TASK
Retype all of the entries word for word.

Dataset items
>>>>>

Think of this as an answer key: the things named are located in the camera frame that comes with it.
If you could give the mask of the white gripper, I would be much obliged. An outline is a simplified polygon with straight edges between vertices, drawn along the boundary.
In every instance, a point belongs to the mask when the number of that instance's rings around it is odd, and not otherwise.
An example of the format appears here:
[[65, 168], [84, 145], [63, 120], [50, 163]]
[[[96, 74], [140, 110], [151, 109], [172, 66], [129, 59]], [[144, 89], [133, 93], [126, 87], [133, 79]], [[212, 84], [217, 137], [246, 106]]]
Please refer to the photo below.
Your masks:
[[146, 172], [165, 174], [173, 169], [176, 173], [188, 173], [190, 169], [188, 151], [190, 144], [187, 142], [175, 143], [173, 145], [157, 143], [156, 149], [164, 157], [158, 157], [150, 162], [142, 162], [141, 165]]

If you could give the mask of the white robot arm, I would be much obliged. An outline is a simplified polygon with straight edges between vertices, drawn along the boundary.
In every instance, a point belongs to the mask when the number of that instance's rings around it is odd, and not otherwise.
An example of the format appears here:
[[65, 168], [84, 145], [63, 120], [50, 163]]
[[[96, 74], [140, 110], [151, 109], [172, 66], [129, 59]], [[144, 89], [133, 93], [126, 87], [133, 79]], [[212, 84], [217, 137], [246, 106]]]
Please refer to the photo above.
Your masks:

<<<<<

ANSWER TO THIS EXERCISE
Think of this as an answer key: the things named are located in the camera frame that comes with it.
If you could give the mask of the white gripper, I would be much obliged. An outline is a simplified polygon with straight edges between vertices, drawn along the boundary.
In every instance, a point belongs to the mask when the number of that instance's rings around it is odd, and not otherwise.
An example of the format appears here:
[[65, 168], [84, 145], [63, 120], [50, 163]]
[[[96, 74], [140, 110], [151, 109], [172, 66], [129, 59]], [[144, 89], [133, 93], [126, 87], [133, 79]], [[212, 84], [217, 137], [246, 106]]]
Please refer to the photo below.
Your masks:
[[146, 172], [165, 174], [173, 169], [176, 173], [188, 173], [190, 169], [188, 151], [190, 144], [187, 142], [175, 143], [173, 145], [157, 143], [156, 149], [164, 157], [158, 157], [150, 162], [142, 162], [141, 165]]

If you could give the mask of the white robot arm, I would be much obliged. An outline is a simplified polygon with straight edges between vertices, drawn along the boundary.
In every instance, a point belongs to the mask when the number of that instance's rings around it is odd, and not otherwise.
An example of the format appears here:
[[65, 168], [84, 145], [63, 120], [50, 163]]
[[[96, 74], [140, 110], [151, 109], [172, 66], [129, 59]], [[144, 89], [133, 93], [126, 87], [133, 79]], [[212, 84], [217, 137], [246, 106]]]
Please refer to the photo above.
Your masks:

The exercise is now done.